In an additional aspect, the material is characterized by a pH value of the isoelectric point of less than 6.

In an additional aspect, the material is characterized by a pH value of the isoelectric point of more than 9.

In an additional aspect, the material is characterized in that it has a total exchange capacity of at least 4 mmol / g.

Another aspect of the invention is a method for producing a fibrous ion-exchange filter material, comprising obtaining a material by modifying polyacrylonitrile or its copolymers in an alkaline medium in the presence of a modifier containing aliphatic hydrocarbon fragments and at least two amino groups in its molecular structure, characterized in that it contains a modifier in the reaction mixture according to relative to the starting material in an amount of not less than 100 mol / kg

In an additional aspect, the production method is characterized in that an aliphatic diamine is used as a modifier.

In an additional aspect, the production method is characterized in that ethylene diamine is used as a modifier.

In an additional aspect, the production method is characterized in that hexamethylenediamine is used as a modifier.

A further aspect of the invention is a filtering method comprising contacting the flowing water with a filter material, characterized in that a fibrous ion exchange filter material obtained according to the invention is used.

In an additional aspect, the filtering method is characterized in that the filter layer or layers are characterized by a specific contact surface of the fibrous material with flowing water of at least 300 cm ² / cm ³ .

In an additional aspect, the filtering method is characterized in that the packing density of the filter material in the layer or layers is in the range from 0.15 to 0.50 g / cm ³ .

In an additional aspect, the filtering method is characterized in that the effective contact time of the flowing water with the filter material is at least 5 seconds.

In an additional aspect, the filtering method is characterized in that the filtering is carried out through several layers of filtering materials, at least one of the layers consists of a material according to the invention.

In an additional aspect, the filtering method is characterized in that the filtering is carried out through several layers of filtering materials, at least two of which are composed of material according to the invention.

The materials obtained by the proposed method have a significant surface charge, which is found when measuring the zeta potential of the material during the flow of aqueous solutions of electrolytes through a compacted layer of material.

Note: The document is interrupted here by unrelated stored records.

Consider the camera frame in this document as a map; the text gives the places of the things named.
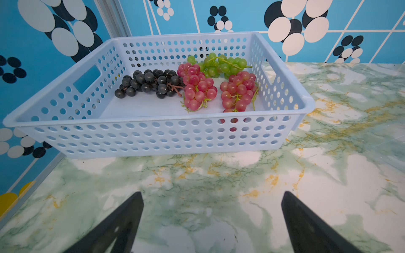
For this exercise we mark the red grape bunch right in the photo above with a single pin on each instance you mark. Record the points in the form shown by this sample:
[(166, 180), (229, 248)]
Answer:
[(239, 92)]

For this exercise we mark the red grape bunch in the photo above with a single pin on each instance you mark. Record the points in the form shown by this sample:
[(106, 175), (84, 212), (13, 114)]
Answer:
[(198, 90), (239, 92)]

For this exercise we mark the green grape bunch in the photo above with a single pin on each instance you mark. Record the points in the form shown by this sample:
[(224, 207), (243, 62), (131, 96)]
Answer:
[(214, 66)]

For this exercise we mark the black grape bunch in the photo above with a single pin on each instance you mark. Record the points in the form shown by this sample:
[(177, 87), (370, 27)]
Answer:
[(163, 84)]

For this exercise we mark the light blue perforated plastic basket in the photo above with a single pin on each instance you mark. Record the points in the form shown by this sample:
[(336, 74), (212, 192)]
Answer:
[(79, 114)]

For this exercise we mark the red grape bunch left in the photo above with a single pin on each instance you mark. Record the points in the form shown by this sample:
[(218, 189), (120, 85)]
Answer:
[(198, 90)]

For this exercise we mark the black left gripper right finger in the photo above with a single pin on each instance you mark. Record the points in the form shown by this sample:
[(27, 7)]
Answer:
[(308, 232)]

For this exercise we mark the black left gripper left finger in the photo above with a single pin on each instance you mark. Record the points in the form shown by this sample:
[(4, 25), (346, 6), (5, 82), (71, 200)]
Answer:
[(116, 233)]

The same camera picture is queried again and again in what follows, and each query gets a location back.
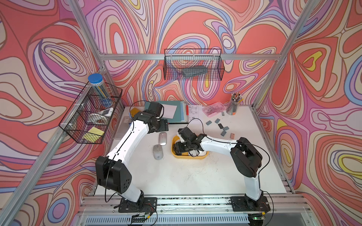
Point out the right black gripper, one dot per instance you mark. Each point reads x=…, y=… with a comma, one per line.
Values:
x=178, y=148

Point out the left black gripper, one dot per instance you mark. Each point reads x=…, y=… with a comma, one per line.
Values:
x=163, y=125

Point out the yellow storage box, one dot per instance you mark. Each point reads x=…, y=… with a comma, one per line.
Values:
x=186, y=155

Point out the silver slim mouse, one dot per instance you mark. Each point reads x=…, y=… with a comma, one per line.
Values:
x=162, y=138

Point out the grey mouse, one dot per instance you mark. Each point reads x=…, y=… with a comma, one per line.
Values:
x=158, y=152

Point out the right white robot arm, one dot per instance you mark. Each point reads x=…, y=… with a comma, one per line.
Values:
x=245, y=156

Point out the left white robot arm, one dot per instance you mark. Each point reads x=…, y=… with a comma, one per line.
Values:
x=112, y=172

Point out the pink transparent clip box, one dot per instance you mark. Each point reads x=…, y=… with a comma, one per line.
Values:
x=213, y=109

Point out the yellow-brown wallet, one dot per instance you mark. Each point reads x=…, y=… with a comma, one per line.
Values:
x=134, y=111

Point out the white paper sheet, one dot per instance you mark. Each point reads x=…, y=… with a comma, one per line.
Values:
x=169, y=111

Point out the green folder stack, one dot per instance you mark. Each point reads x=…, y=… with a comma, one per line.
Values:
x=180, y=115

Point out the printed instruction sheet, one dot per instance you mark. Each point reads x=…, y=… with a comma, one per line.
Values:
x=194, y=113

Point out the pen cup with pens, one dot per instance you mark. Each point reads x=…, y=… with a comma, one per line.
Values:
x=234, y=103

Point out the yellow sticky note pad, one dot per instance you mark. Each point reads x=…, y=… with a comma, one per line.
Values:
x=93, y=135

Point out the dark eraser in basket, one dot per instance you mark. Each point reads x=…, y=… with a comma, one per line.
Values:
x=195, y=71

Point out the blue-lid pencil jar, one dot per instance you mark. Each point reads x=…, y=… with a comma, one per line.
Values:
x=99, y=86

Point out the black wire side basket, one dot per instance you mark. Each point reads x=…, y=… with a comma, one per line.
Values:
x=87, y=112

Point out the black wire wall basket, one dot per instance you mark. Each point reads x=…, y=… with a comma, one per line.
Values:
x=193, y=64

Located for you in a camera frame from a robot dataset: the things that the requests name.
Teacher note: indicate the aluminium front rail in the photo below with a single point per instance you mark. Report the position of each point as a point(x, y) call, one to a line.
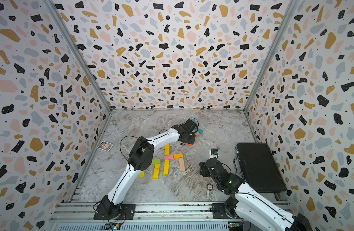
point(149, 216)

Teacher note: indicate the natural wood long block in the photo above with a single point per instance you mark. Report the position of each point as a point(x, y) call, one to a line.
point(182, 164)

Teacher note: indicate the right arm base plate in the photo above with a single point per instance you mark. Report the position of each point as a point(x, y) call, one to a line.
point(223, 211)

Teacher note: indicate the lime green block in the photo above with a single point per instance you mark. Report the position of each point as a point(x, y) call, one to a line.
point(155, 161)

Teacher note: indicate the pink block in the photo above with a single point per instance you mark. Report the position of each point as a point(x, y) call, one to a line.
point(170, 157)

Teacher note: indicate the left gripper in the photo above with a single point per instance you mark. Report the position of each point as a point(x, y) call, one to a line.
point(193, 141)

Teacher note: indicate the amber block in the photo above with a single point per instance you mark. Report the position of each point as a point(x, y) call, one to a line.
point(177, 156)

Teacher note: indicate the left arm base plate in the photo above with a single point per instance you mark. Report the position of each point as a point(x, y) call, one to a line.
point(122, 211)

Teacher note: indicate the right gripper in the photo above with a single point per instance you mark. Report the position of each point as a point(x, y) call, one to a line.
point(203, 167)

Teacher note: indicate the small printed card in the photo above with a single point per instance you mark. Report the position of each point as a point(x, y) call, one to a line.
point(105, 146)

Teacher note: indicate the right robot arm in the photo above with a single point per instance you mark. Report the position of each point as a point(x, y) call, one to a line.
point(246, 203)

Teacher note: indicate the black carrying case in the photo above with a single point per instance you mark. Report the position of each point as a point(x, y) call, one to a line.
point(259, 168)

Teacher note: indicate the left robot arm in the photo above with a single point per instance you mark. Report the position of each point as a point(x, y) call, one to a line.
point(141, 157)

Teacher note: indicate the round table grommet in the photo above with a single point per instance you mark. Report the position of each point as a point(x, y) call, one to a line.
point(209, 186)

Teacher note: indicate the yellow long block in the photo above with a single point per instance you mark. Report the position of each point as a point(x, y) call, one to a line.
point(166, 167)

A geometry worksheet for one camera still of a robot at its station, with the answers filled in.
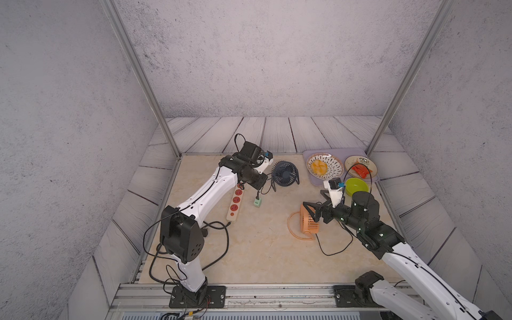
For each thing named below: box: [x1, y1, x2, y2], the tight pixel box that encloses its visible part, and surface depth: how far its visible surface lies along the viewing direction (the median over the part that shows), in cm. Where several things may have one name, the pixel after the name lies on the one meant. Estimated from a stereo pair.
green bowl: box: [344, 177, 369, 197], surface depth 105 cm
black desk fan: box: [270, 160, 300, 192], surface depth 104 cm
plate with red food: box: [344, 154, 378, 179], surface depth 116 cm
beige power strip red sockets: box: [226, 184, 244, 222], surface depth 98 cm
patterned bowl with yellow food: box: [306, 152, 344, 180], surface depth 113 cm
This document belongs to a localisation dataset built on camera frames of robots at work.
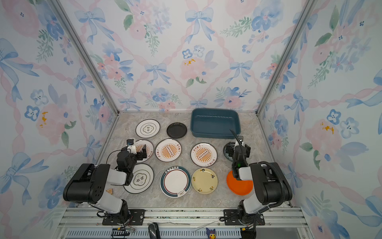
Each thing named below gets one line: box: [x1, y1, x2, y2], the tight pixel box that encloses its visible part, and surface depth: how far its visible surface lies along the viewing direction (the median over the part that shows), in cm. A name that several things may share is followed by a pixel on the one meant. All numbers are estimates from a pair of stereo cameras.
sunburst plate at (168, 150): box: [154, 137, 183, 163], surface depth 100 cm
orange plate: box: [226, 170, 254, 196], surface depth 83 cm
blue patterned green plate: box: [223, 141, 236, 162], surface depth 88 cm
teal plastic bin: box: [190, 108, 242, 140], surface depth 116 cm
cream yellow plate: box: [191, 167, 219, 195], surface depth 87 cm
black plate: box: [166, 122, 188, 139], surface depth 109 cm
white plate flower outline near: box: [123, 163, 155, 195], surface depth 87 cm
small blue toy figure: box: [205, 227, 216, 239], surface depth 70 cm
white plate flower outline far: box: [135, 119, 161, 139], surface depth 112 cm
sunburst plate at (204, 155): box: [190, 142, 219, 168], surface depth 97 cm
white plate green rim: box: [159, 165, 192, 199], surface depth 86 cm
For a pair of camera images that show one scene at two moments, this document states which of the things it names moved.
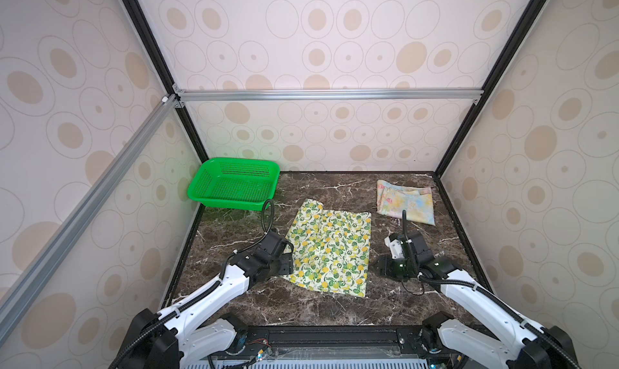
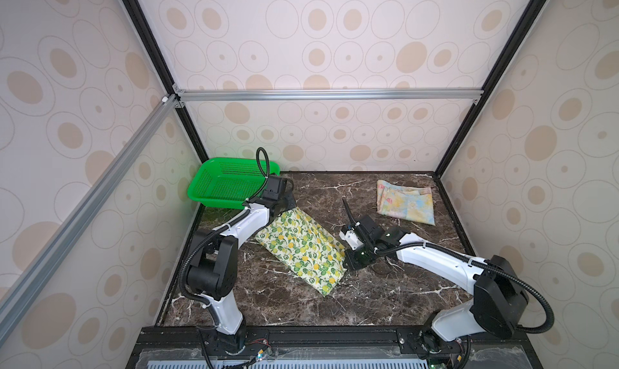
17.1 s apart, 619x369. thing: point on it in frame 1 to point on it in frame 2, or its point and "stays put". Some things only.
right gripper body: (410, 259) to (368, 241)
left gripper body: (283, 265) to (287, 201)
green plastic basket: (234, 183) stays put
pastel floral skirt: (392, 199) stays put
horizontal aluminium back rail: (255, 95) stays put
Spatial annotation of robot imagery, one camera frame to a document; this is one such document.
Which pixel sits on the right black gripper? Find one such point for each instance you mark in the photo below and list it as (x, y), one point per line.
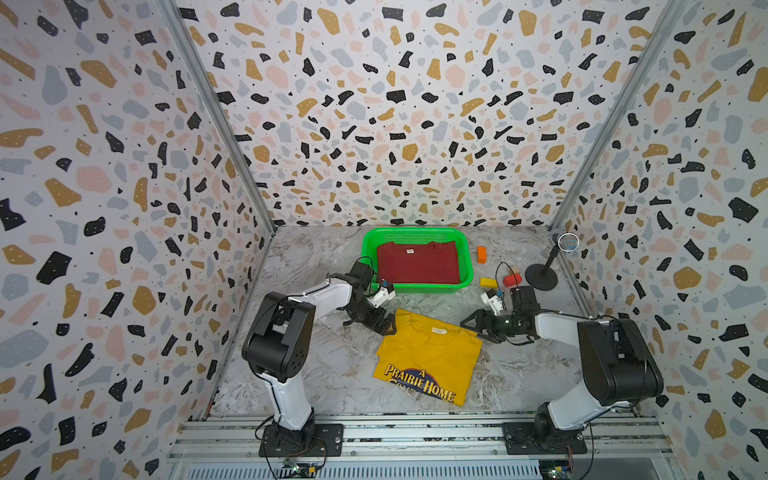
(489, 326)

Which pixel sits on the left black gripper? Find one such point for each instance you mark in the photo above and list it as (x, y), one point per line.
(375, 322)

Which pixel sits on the green plastic basket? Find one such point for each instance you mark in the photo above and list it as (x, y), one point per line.
(421, 235)

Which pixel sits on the red t-shirt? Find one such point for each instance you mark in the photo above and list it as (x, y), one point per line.
(431, 263)

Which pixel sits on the yellow printed t-shirt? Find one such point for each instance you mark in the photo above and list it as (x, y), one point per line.
(430, 357)

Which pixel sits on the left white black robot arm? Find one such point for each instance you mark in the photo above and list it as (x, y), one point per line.
(277, 344)

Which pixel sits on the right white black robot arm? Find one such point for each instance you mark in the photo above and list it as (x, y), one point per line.
(618, 370)

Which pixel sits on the red wooden block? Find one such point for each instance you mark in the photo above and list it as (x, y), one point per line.
(513, 280)

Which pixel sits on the black stand with round gauge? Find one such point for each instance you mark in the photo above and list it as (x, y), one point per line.
(542, 276)

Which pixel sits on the yellow wooden block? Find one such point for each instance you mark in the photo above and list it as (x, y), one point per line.
(488, 283)

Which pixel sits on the right green circuit board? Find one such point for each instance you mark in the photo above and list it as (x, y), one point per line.
(555, 470)

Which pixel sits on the green circuit board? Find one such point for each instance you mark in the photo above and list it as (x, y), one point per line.
(301, 470)
(555, 470)

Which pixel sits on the left green circuit board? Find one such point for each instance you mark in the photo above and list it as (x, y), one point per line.
(301, 470)

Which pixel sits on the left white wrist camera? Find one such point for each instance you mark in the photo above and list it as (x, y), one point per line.
(386, 292)

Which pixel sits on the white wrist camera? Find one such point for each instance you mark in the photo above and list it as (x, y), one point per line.
(386, 292)
(494, 301)

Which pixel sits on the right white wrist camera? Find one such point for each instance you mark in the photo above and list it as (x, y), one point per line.
(494, 301)

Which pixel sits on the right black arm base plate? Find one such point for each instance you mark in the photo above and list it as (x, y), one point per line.
(527, 438)

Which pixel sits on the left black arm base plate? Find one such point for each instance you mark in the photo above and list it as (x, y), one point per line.
(318, 440)

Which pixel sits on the aluminium rail frame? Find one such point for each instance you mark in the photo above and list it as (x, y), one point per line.
(424, 446)

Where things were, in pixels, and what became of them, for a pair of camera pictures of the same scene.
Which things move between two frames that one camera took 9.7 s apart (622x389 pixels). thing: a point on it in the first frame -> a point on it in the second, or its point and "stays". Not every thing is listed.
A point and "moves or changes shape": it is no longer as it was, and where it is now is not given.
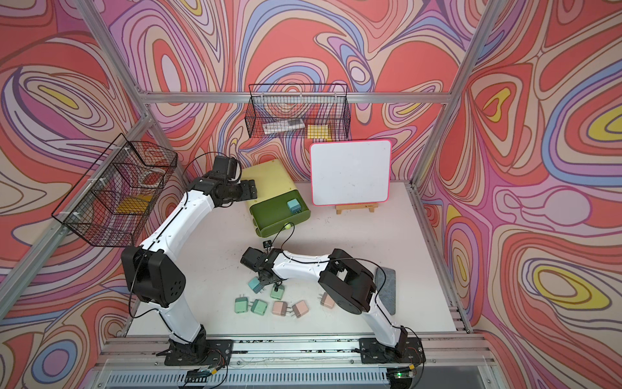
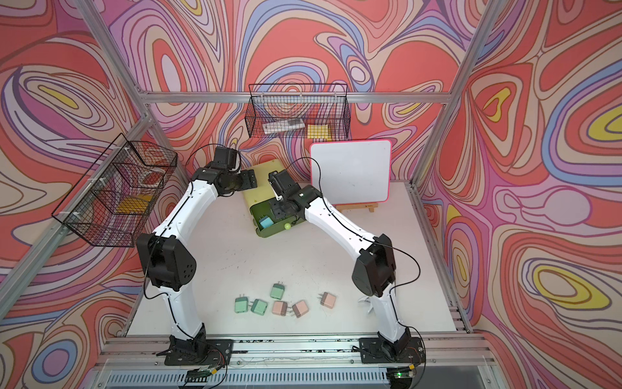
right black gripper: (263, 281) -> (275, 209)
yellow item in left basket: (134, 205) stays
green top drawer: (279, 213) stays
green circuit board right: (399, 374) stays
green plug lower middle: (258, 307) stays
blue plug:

In the pH range of 6–9 and the ionic strength of the solution 10–3 M, the characteristic values of the zeta potential are more than 20 mV in absolute value. The isoelectric points of the materials, determined by the dependence of the zeta potential on pH, lie outside the pH range for drinking water (6–9).

According to the invention, the materials obtained by alkaline hydrolysis of polyacrylonitrile fibers in the presence of dibasic amines, mainly ethylenediamine. In this case, the synthesis is carried out with a large excess of diamine, so that the molar content of diamine in the reaction bath relative to the weight of the starting polyacrylonitrile is more than 100 mol / kg, that is, five times the molar content of nitrile groups in the starting polymer, which is 18 for pure polyacrylonitrile 9 mol / kg. The alkali content (NaOH) in the reaction affects the rate of modification, but not the properties of the final material. Therefore, in the examples below, it was selected at the level of the prior art and amounted to 0.5-1 mol / l of solution.

Diamines are characterized by much greater basicity than traditionally used for the modification of polyacrylonitrile, hydrazine. So the first and second constants of hydrazine basicity are 1.2 × 10-6 and 8.9 × 10-16, ethylenediamine - 1.2 × 10-4 and 9.8 × 10-8, respectively. Under conditions of excess diamine, at least part of its molecules interact with the nitrile groups of the polymer of only one of the amino groups. The free amino group is protonated by interaction with carboxyl groups formed during the hydrolysis of nitrile groups. Thus, ionized acidic and basic groups are present in the material, and the surface charge of the fibers is determined by the ratio of these groups.

During hydrolysis in an aqueous medium, the material contains an excess of carboxyl groups with respect to the main groups; therefore, such materials are characterized by negative values of the zeta potential in the pH range of drinking water (6--9). Hydrolysis in a non-aqueous solvent (ethylene glycol or glycerin) leads to the production of a material with an excess of basic groups and, accordingly, to positive values of the zeta potential in contact with water.

To remove viruses from aqueous media, they are filtered through a layer or layers of material according to the invention. Being a fibrous material, chemically modified polyacrylonitrile forms elastic filter layers. Depending on the compression force of the layer, filter layers with a packing density of 0.15 to 0.50 g / cm ³ can be obtained. A lower density of the filtration material leads to inefficient filtration - due to channel effects in the material layer, a higher density - to a low permeability of the filter layer.

Since the binding of viral particles occurs on the surface of the fibers, an important characteristic of the filter layer is the specific contact surface of the material with water, referred to as the unit volume of the filter layer. The specific surface area of the modified polyacrylonitrile fibers with a thickness of 20 μm and an intrinsic density of 1.15 is 0.17 m ² / g. Then the above range of densities of laying the filter layer corresponds to the range of specific surfaces of the material in the filter layer 255-850 cm ² / cm ³ .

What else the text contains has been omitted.